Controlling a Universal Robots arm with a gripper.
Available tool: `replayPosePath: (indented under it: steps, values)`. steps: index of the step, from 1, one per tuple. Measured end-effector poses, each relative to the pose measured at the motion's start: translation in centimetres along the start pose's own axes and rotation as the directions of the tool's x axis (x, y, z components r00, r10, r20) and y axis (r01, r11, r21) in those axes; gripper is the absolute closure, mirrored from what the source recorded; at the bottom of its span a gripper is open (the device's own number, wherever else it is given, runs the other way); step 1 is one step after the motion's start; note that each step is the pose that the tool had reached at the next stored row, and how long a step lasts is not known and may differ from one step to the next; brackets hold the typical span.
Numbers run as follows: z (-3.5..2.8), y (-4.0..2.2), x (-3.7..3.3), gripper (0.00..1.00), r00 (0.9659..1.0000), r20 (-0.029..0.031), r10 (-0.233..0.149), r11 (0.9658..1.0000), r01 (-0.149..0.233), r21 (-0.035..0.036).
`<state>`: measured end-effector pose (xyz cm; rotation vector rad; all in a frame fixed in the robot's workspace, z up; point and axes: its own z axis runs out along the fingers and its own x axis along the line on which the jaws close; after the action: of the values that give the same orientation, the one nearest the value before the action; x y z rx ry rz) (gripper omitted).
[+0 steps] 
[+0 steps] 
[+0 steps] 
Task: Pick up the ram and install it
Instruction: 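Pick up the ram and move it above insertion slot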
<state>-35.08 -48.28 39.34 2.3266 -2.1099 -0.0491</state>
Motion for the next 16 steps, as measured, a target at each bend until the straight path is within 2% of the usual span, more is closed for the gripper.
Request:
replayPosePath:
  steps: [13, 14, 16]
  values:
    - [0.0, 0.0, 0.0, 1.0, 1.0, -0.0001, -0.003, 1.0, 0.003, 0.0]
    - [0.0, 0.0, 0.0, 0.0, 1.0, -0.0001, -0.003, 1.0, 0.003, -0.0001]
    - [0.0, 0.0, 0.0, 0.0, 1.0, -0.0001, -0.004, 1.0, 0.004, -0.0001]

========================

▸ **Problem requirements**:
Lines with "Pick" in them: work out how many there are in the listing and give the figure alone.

▸ **Expected answer**:
2